Exactly as they appear below, repeat the lines from the one with "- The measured" through the one with "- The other", and no others.
*** DATA SECTION Section Begins ***
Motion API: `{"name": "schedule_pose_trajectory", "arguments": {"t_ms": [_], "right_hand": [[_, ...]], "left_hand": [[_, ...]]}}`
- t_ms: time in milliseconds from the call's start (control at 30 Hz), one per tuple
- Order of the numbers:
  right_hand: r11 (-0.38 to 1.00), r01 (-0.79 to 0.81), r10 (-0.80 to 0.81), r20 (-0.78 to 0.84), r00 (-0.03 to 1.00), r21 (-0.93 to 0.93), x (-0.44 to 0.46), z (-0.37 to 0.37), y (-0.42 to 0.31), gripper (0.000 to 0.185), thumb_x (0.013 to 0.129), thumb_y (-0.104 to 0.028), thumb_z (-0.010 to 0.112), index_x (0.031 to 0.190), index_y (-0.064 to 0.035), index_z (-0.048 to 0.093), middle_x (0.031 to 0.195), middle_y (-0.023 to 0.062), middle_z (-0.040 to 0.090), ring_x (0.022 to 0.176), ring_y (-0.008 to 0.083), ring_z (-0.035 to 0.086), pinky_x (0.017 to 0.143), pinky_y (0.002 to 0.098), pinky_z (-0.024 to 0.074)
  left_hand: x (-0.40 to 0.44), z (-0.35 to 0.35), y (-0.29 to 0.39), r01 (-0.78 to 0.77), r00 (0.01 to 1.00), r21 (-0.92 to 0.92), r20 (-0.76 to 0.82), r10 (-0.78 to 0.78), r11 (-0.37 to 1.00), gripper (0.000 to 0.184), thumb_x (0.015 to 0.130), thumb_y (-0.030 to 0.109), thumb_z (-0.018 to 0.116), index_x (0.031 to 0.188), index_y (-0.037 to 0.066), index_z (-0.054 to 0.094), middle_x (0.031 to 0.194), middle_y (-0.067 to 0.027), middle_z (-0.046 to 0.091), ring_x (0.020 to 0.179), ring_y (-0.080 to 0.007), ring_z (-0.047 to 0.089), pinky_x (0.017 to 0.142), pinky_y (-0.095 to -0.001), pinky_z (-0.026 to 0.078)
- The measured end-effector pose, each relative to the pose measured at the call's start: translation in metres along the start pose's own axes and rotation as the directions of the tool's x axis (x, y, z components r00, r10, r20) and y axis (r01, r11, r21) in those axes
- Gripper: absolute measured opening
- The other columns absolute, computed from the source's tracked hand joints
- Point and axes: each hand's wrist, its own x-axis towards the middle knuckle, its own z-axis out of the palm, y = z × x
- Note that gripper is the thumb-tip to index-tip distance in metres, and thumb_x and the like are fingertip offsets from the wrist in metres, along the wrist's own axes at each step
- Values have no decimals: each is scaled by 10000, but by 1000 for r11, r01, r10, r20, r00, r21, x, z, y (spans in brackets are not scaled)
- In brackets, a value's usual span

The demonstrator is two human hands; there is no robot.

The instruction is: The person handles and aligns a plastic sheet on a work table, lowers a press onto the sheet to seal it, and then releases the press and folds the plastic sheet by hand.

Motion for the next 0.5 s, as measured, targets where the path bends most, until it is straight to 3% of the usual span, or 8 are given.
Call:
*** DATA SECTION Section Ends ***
▸ **OUTPUT**
- The measured end-effector pose, each relative to the pose measured at the call's start: translation in metres along the start pose's own axes and rotation as the directions of the tool's x axis (x, y, z components r00, r10, r20) and y axis (r01, r11, r21) in those axes
- Gripper: absolute measured opening
- The other columns absolute, computed from the source's tracked hand joints

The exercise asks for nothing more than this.